I don’t know if this revelation falls under the “Most of What Follows” designation, and I don’t care; this film’s representation of Butch and Sundance, with their easy back-and-forth and complete loyalty to one another, in concert with their profession, makes the moment ring completely false. I suppose we could rationalize that Butch is such a fast-talking snake oil salesman that he’s never needed to kill a man, but that feels like reaching.
(See? I knew I’d spend the bulk of this piece throwing shade at a movie I like.)
The film famously ends on a sepia freeze frame – Butch and Sundance’s last moment on Earth – but has the film earned the right to shoot for such a downbeat sendoff? Is a commitment to “sorta truth” enough to justify an ending like this?
As a kid, I thought it was one of the saddest things I’d ever seen, but in hindsight, it was probably only the sadness of seemingly invincible figures being blindsided by their own destiny – all that “Raindrops Keep Fallin’ on My Head” optimism for naught. Cop-out or not, it’s hard not to admire the final shot – a zoom-out on a simulated ancient photograph, two outlaw superstars frozen forever in their final, desperate moment.
Maybe the film is just too agreeable. It makes you suspicious. In the midst of laughing at certain lines, it’s hard to ignore that such amusement is actively undercutting any reality the story might have. Director Hill associated with his share of lovable rogues in life (J. P. Donleavy and Gainor Stephen Crist among them – respectively, author of and model for The Ginger Man), and if I’m wagging a stick at him for keeping the proceedings too light to foster tension, I’ve got to admit that I’ve never heard anyone call the movie “boring.” So maybe these aren’t significant aesthetic criticisms so much as personal quibbles.
And hey, maybe its attempts to be ingratiating only fall particularly flat if you’ve just watched The Wild Bunch.
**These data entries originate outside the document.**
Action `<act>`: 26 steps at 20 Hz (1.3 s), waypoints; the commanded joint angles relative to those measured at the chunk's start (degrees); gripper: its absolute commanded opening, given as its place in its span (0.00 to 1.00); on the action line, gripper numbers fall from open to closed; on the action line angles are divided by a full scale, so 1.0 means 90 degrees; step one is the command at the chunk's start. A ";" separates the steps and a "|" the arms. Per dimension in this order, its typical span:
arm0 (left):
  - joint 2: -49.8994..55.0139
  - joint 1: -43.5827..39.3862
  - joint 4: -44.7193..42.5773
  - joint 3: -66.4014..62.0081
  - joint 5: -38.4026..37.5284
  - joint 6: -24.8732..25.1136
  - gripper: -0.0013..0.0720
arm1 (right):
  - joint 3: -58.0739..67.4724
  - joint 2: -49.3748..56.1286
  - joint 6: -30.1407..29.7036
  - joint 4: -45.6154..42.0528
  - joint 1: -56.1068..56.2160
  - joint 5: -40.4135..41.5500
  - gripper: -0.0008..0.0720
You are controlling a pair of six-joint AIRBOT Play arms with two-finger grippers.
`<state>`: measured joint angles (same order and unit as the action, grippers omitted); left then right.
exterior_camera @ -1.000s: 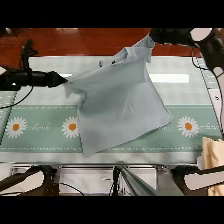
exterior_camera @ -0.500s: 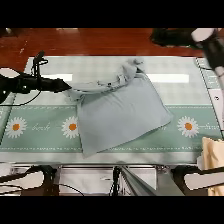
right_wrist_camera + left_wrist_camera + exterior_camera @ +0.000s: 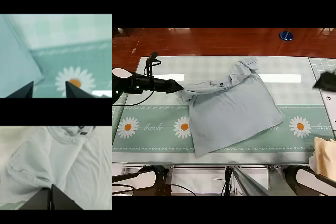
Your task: Fold the shirts.
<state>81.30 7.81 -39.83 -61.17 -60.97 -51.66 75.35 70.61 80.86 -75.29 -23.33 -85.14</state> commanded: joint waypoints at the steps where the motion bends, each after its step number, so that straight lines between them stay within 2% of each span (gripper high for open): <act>1: 0.0005 0.0002 -0.0002 0.0005 -0.0015 0.0005 0.05 | -0.2239 -0.0911 -0.0364 0.1583 -0.0787 -0.0005 0.71; 5: 0.0005 0.0002 0.0000 0.0005 -0.0012 0.0005 0.05 | -0.4500 -0.1557 -0.0634 0.2888 -0.0512 0.0573 0.73; 9: 0.0005 0.0002 -0.0002 0.0005 -0.0036 0.0002 0.05 | -0.5816 -0.1802 -0.0648 0.3361 0.0340 0.1503 0.73; 14: 0.0005 0.0002 -0.0002 0.0005 -0.0061 0.0005 0.05 | -0.6125 -0.1797 -0.0435 0.4337 0.1892 0.3274 0.73; 16: 0.0005 0.0002 -0.0002 0.0005 -0.0063 0.0005 0.05 | -0.6125 -0.1768 0.0027 0.4405 0.2528 0.3961 0.73; 18: 0.0005 0.0005 0.0000 -0.0007 -0.0063 0.0005 0.05 | -0.6125 -0.1552 0.0301 0.4299 0.3058 0.4177 0.73; 21: 0.0005 0.0005 -0.0002 -0.0068 -0.0066 0.0005 0.05 | -0.6125 -0.1185 0.0367 0.4316 0.3621 0.4359 0.73; 24: 0.0002 0.0005 0.0000 -0.0119 -0.0068 0.0005 0.05 | -0.6125 -0.0993 0.0602 0.4393 0.3886 0.4928 0.73; 25: 0.0000 0.0005 0.0000 -0.0119 -0.0068 0.0007 0.05 | -0.6125 -0.0916 0.0673 0.4481 0.3886 0.5129 0.69; 26: 0.0000 0.0005 0.0000 -0.0119 -0.0080 0.0005 0.05 | -0.6125 -0.0823 0.0682 0.4670 0.3881 0.5357 0.60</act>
<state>81.30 7.81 -39.83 -62.00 -61.49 -51.64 20.34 61.21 85.25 -34.81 9.91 -43.51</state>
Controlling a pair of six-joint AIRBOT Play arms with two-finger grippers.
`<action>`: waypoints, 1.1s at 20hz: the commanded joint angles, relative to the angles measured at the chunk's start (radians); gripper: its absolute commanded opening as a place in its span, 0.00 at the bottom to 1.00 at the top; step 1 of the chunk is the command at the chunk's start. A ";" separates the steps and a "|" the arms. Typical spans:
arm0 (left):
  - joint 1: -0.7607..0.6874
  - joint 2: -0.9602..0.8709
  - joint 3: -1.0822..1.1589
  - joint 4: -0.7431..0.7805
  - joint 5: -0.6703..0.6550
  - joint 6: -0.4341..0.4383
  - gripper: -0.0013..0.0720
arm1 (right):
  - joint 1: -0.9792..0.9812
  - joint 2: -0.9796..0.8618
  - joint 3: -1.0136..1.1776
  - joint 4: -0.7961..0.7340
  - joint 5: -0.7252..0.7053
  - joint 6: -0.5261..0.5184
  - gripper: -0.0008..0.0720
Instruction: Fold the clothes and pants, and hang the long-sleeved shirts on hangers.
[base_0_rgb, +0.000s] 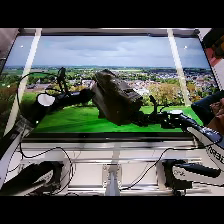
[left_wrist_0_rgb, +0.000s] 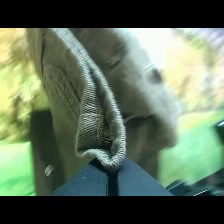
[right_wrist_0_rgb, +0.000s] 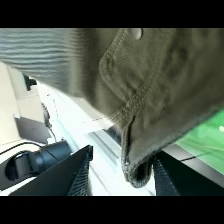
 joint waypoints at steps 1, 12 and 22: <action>-0.001 0.079 0.000 -0.103 0.072 0.000 0.04 | 0.001 0.000 0.000 0.040 0.042 -0.044 0.60; -0.001 0.122 0.000 -0.137 0.137 0.001 0.03 | 0.161 0.000 0.000 0.127 0.044 -0.042 0.08; 0.000 0.325 0.041 -0.136 0.234 0.354 0.03 | 0.066 0.026 0.341 0.187 0.512 0.004 0.07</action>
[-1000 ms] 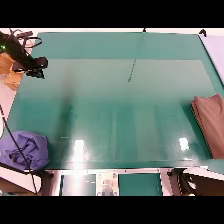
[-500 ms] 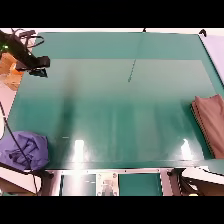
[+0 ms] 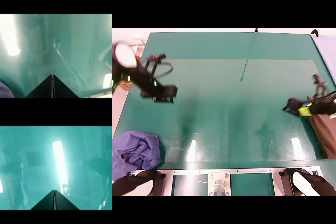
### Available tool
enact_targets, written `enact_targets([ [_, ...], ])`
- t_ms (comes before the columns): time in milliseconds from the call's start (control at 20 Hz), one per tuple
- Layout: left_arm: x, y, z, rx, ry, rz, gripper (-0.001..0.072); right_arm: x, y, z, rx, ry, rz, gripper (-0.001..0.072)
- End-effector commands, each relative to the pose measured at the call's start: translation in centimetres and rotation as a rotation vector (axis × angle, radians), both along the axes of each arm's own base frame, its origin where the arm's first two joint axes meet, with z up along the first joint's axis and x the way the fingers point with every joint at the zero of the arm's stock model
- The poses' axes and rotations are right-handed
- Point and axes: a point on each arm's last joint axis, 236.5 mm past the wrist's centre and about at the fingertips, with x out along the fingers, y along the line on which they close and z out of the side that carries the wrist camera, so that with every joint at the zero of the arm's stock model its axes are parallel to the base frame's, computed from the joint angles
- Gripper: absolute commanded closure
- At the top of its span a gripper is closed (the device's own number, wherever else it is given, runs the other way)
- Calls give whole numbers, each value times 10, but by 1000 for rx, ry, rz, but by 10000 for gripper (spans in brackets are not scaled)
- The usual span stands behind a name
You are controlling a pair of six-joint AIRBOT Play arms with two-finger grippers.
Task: Fold the shirts.
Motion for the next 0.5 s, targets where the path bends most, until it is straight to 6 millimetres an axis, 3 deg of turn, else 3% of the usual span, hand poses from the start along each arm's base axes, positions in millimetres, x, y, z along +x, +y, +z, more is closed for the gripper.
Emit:
enact_targets([
  [0,-44,-3,-23,-40,-26,31,675,-25,49,-16,20,-26,127,694],
  [150,-45,-3,-21,-44,-40,34,674,-32,62,-16,37,-10,170,694],
  [450,-38,-4,-19,-49,-68,45,674,-32,62,-16,37,-10,169,694],
])
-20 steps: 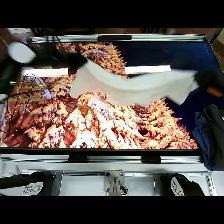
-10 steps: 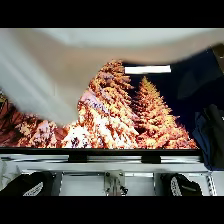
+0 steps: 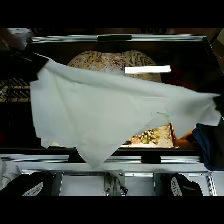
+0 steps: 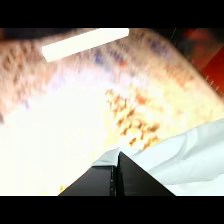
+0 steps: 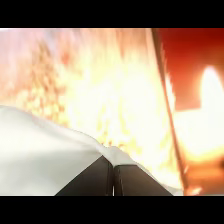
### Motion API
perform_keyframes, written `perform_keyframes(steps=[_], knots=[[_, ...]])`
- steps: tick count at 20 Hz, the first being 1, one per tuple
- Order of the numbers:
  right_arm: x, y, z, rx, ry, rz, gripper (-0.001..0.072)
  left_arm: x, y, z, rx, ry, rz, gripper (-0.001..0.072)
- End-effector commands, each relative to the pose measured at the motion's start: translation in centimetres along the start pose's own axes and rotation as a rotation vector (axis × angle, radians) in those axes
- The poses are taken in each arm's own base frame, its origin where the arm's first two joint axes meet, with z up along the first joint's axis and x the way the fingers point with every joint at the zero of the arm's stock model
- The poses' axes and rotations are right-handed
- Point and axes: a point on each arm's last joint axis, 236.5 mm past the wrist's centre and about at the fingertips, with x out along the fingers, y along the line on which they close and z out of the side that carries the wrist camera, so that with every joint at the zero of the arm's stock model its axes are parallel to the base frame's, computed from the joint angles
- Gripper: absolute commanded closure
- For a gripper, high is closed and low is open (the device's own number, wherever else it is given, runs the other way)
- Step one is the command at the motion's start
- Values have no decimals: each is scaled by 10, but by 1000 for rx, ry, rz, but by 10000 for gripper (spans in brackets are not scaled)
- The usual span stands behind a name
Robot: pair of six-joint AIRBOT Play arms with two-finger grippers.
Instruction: Fold the shirts.
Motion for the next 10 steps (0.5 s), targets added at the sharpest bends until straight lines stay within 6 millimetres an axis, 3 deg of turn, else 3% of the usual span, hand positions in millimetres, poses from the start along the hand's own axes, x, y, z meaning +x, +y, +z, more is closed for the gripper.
perform_keyframes(steps=[1,3,4,7,8,9,10], knots=[[109,-8,-75,185,209,86,662,107,39,-61,-82,74,70,681],[166,-10,-72,363,114,147,662,167,58,-93,-217,107,101,680],[186,-15,-72,441,92,150,662,193,65,-112,-302,149,110,680],[222,-22,-77,576,121,159,661,238,71,-159,-537,257,114,674],[228,-21,-79,594,135,167,662,245,70,-165,-594,271,105,622],[231,-20,-81,597,145,172,662,247,69,-167,-628,274,93,510],[232,-20,-82,590,151,172,661,245,68,-166,-665,278,80,301]])
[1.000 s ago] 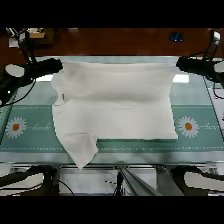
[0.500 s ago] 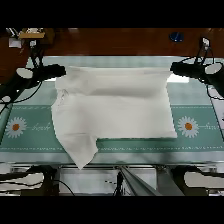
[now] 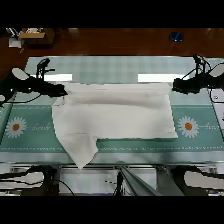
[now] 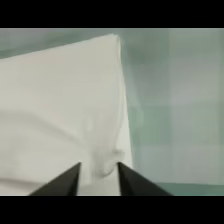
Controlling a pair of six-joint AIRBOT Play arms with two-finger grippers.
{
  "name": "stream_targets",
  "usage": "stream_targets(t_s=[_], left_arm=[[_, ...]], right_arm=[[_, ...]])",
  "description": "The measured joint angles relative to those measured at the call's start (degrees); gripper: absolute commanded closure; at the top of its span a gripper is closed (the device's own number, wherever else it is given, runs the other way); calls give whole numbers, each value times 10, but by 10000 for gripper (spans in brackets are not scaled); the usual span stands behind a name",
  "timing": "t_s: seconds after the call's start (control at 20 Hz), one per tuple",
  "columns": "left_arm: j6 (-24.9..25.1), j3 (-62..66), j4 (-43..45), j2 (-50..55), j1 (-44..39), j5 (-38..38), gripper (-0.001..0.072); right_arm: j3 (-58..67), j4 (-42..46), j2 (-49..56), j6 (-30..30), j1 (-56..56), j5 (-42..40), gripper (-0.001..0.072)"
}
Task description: Fold the shirts.
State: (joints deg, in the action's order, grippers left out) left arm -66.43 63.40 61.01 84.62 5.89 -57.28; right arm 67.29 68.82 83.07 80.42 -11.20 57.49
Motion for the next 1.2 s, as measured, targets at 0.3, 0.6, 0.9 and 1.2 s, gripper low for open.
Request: stream_targets(t_s=[0.3, 0.6, 0.9, 1.2], left_arm=[[-45, 21, 80, -34, 71, -156, 216], [-55, -187, 76, -152, 200, -254, 92], [-36, -334, 28, -213, 216, -267, 92], [-43, -381, -23, -222, 124, -181, 401]], right_arm=[[-7, 121, -46, -21, -9, 156, 301], [-167, 65, -150, -67, -126, 165, 222], [-243, -41, -188, -114, -192, 144, 223], [-255, -64, -193, -124, -202, 141, 224]])
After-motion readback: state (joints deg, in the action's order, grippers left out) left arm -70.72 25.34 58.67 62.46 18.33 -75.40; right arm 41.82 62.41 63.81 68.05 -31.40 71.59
Or if you loathe distractingly anachronistic musical montages. Or if you prefer overtly genre pictures to toe the line, as it were. For her part, Pauline Kael singled out the obvious studio looping for ridicule. I get the sense that David Thomson never really cared for Newman or Redford, so of course he’s particularly ornery about the movie. Roger Ebert gave it two-and-a-half stars out of four, but the review itself reads like a laundry list of grievances.
If my own complaints about the film sound petty in a “can’t see the forest for the trees” way, I have to explicitly reiterate something: I always enjoy watching Butch and Sundance; I’ve easily seen it a dozen times, with no regrets. The problem is, when the final volley has been fired and the credits have rolled, I’m haunted by the sense that I’ve been duped, that the problems afflicting the film could only be glossed over by a zealous apologist, one blinded by nostalgia, or vainly seeking approval in Newman’s thousand-watt blue eyes.
“Boy, you’re a romantic bastard – I’ll give you that!”